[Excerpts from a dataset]
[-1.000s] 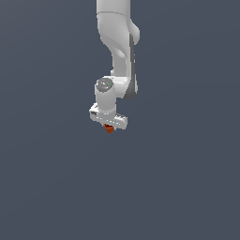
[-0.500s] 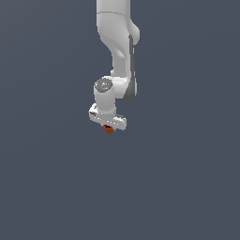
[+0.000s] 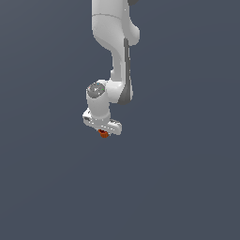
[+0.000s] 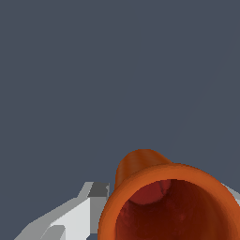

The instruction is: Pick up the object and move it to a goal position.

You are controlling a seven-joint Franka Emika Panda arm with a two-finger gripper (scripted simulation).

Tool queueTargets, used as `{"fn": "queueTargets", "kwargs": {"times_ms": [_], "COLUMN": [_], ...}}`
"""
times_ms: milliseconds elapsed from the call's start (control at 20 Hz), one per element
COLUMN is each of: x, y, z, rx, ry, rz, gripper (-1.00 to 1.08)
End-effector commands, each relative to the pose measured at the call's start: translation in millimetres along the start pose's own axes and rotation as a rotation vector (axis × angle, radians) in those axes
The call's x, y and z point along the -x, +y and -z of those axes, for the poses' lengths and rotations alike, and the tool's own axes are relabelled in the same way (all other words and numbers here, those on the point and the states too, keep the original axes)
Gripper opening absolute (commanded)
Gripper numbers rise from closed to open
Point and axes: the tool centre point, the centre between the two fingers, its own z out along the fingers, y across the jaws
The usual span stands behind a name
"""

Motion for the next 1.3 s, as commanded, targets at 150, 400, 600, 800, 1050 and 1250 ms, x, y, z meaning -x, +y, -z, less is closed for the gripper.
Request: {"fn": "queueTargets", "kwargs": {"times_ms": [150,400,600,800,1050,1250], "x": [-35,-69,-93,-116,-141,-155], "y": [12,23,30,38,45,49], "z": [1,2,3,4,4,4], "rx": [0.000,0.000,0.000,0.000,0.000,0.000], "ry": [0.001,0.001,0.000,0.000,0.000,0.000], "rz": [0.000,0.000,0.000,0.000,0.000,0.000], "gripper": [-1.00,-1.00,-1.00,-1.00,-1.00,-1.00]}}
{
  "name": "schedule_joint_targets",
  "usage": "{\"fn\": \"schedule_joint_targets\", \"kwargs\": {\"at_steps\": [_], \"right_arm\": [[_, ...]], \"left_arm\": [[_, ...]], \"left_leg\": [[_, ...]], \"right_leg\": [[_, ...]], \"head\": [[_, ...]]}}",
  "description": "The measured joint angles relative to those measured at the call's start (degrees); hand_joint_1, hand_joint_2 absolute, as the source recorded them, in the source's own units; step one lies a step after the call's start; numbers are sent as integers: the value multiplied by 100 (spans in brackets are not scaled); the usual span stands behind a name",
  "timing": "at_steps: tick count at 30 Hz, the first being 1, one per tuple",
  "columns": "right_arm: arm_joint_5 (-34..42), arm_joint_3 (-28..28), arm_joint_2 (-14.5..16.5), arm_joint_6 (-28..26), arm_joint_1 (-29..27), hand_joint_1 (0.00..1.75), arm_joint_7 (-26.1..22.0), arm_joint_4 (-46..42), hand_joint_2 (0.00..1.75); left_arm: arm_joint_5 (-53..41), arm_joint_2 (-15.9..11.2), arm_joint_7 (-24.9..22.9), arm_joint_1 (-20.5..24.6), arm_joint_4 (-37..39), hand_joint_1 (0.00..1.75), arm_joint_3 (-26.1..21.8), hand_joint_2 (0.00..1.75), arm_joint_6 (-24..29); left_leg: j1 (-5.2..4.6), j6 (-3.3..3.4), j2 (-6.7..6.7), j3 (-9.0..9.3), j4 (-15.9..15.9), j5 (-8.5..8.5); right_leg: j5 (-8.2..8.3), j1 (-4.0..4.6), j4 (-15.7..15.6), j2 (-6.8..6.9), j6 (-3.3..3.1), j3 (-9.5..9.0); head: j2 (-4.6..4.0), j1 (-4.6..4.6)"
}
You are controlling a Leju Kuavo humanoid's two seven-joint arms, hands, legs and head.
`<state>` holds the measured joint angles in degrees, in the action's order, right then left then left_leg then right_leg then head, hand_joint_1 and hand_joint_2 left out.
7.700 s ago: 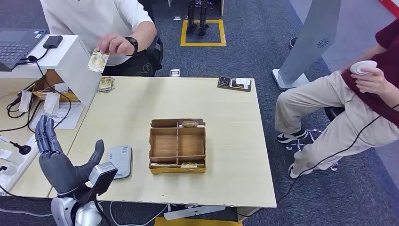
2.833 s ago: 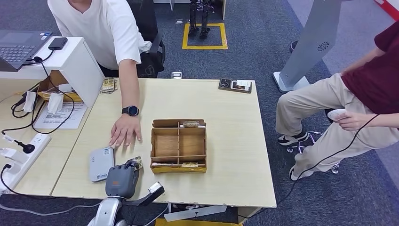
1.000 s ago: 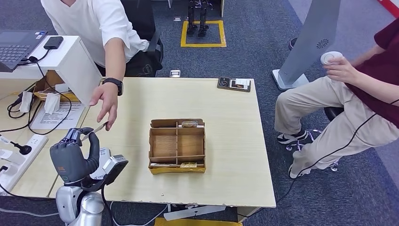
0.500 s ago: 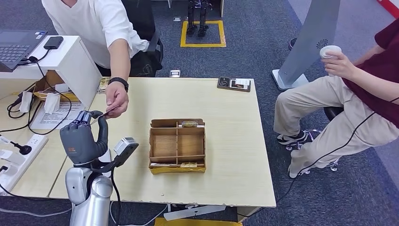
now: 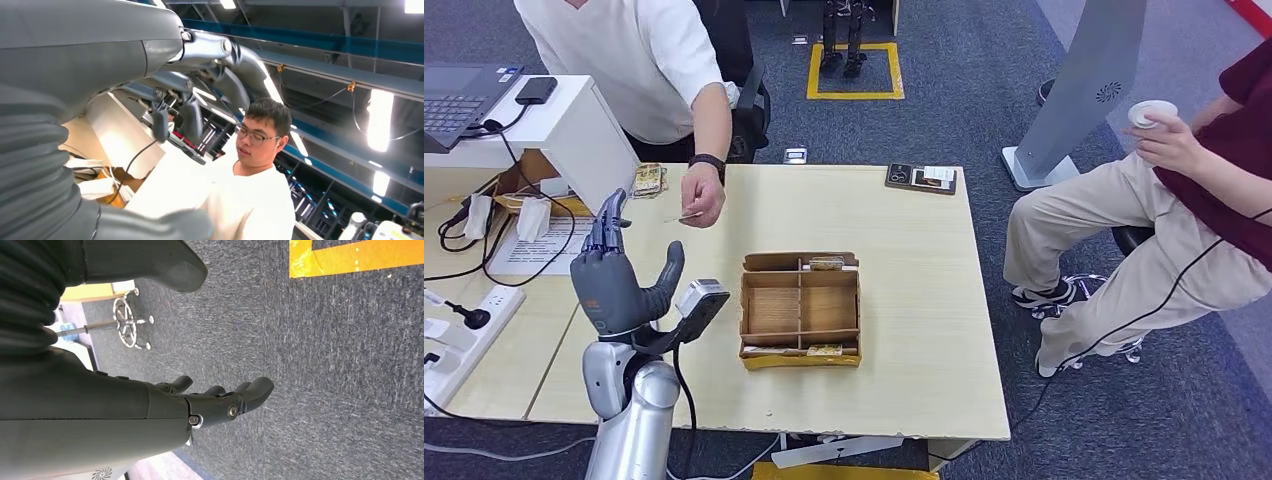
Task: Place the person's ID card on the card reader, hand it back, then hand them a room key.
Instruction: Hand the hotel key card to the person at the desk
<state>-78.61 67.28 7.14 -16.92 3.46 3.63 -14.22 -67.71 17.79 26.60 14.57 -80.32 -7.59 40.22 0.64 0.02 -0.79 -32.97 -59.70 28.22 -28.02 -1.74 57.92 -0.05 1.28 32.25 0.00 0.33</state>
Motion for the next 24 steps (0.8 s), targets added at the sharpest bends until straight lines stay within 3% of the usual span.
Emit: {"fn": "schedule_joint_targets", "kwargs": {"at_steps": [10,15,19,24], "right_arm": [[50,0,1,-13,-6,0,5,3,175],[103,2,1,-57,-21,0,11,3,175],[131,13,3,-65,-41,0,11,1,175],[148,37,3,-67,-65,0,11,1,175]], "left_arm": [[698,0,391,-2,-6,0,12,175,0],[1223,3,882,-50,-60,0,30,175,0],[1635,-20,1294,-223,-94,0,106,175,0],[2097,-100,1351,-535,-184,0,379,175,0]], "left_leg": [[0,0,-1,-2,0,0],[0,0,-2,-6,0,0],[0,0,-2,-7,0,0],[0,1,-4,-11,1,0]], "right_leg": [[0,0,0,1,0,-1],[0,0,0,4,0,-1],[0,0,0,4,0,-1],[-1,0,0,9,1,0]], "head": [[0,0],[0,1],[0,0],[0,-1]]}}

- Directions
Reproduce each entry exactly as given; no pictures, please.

- Solved problem
[-1.000s] 
[-0.500s] 
[+0.000s] 
[+0.000s] 

The instruction is: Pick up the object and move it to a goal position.

You are controlling a seven-joint Franka Emika Panda arm with a two-finger gripper (scripted simulation).

Tool queueTargets, used as `{"fn": "queueTargets", "kwargs": {"times_ms": [_], "COLUMN": [_], ...}}`
"""
times_ms: milliseconds elapsed from the call's start (control at 20 Hz), one per element
COLUMN is each of: x, y, z, rx, ry, rz, gripper (-1.00 to 1.08)
End-effector commands, each relative to the pose measured at the call's start: translation in millimetres along the start pose's own axes and rotation as a rotation vector (axis × angle, radians) in those axes
The call's x, y and z point along the -x, +y and -z of those axes, for the poses' lengths and rotations alike, and the tool's own axes are relabelled in the same way (all other words and numbers here, those on the point and the states too, keep the original axes)
Gripper opening absolute (commanded)
Gripper numbers rise from closed to open
Point and axes: the tool centre point, the centre between the two fingers, its own z out along the fingers, y across the jaws
The usual span stands behind a name
"""

Motion for the next 1.3 s, as commanded, targets at 150, 400, 600, 800, 1050 and 1250 ms, x, y, z meaning -x, +y, -z, less is closed for the gripper.
Request: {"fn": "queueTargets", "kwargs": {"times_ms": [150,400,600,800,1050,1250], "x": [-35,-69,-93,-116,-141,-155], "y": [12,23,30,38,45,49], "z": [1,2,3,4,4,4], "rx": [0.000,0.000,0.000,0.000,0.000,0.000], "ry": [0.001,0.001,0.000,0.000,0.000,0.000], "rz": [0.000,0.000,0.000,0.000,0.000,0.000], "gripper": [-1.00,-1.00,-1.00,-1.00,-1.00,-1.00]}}
{
  "name": "schedule_joint_targets",
  "usage": "{\"fn\": \"schedule_joint_targets\", \"kwargs\": {\"at_steps\": [_], \"right_arm\": [[_, ...]], \"left_arm\": [[_, ...]], \"left_leg\": [[_, ...]], \"right_leg\": [[_, ...]], \"head\": [[_, ...]]}}",
  "description": "The measured joint angles relative to those measured at the call's start (degrees); hand_joint_1, hand_joint_2 absolute, as the source recorded them, in the source's own units; step one lies a step after the call's start; numbers are sent as integers: the value multiplied by 100 (spans in brackets are not scaled); the usual span stands behind a name",
  "timing": "at_steps: tick count at 30 Hz, the first being 1, one per tuple",
  "columns": "right_arm: arm_joint_5 (-34..42), arm_joint_3 (-28..28), arm_joint_2 (-14.5..16.5), arm_joint_6 (-28..26), arm_joint_1 (-29..27), hand_joint_1 (0.00..1.75), arm_joint_7 (-26.1..22.0), arm_joint_4 (-46..42), hand_joint_2 (0.00..1.75); left_arm: arm_joint_5 (-53..41), arm_joint_2 (-15.9..11.2), arm_joint_7 (-24.9..22.9), arm_joint_1 (-20.5..24.6), arm_joint_4 (-37..39), hand_joint_1 (0.00..1.75), arm_joint_3 (-26.1..21.8), hand_joint_2 (0.00..1.75), arm_joint_6 (-24..29); left_leg: j1 (-5.2..4.6), j6 (-3.3..3.4), j2 (-6.7..6.7), j3 (-9.0..9.3), j4 (-15.9..15.9), j5 (-8.5..8.5); right_leg: j5 (-8.2..8.3), j1 (-4.0..4.6), j4 (-15.7..15.6), j2 (-6.8..6.9), j6 (-3.3..3.1), j3 (-9.5..9.0); head: j2 (-4.6..4.0), j1 (-4.6..4.6)"
}
You are controlling a Leju Kuavo humanoid's two seven-joint arms, hands, legs and head.
`<state>` holds the measured joint angles in degrees, in the action's order, right then left then left_leg then right_leg then head, hand_joint_1 and hand_joint_2 left out.
7.700 s ago: 
2.833 s ago: 
1.000 s ago: 
0.500 s ago: 
now: 
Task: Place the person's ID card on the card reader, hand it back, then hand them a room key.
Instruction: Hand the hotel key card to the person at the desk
<state>-78.61 67.28 7.14 -16.92 3.46 3.63 -14.22 -67.71 17.79 26.60 14.57 -80.32 -7.59 40.22 0.64 0.02 -0.79 -32.97 -59.70 28.22 -28.02 -1.74 57.92 -0.05 1.28 32.25 0.00 0.33</state>
Motion for the next 24 steps (0.8 s), targets added at the sharpest bends until straight lines stay within 3% of the usual span.
Emit: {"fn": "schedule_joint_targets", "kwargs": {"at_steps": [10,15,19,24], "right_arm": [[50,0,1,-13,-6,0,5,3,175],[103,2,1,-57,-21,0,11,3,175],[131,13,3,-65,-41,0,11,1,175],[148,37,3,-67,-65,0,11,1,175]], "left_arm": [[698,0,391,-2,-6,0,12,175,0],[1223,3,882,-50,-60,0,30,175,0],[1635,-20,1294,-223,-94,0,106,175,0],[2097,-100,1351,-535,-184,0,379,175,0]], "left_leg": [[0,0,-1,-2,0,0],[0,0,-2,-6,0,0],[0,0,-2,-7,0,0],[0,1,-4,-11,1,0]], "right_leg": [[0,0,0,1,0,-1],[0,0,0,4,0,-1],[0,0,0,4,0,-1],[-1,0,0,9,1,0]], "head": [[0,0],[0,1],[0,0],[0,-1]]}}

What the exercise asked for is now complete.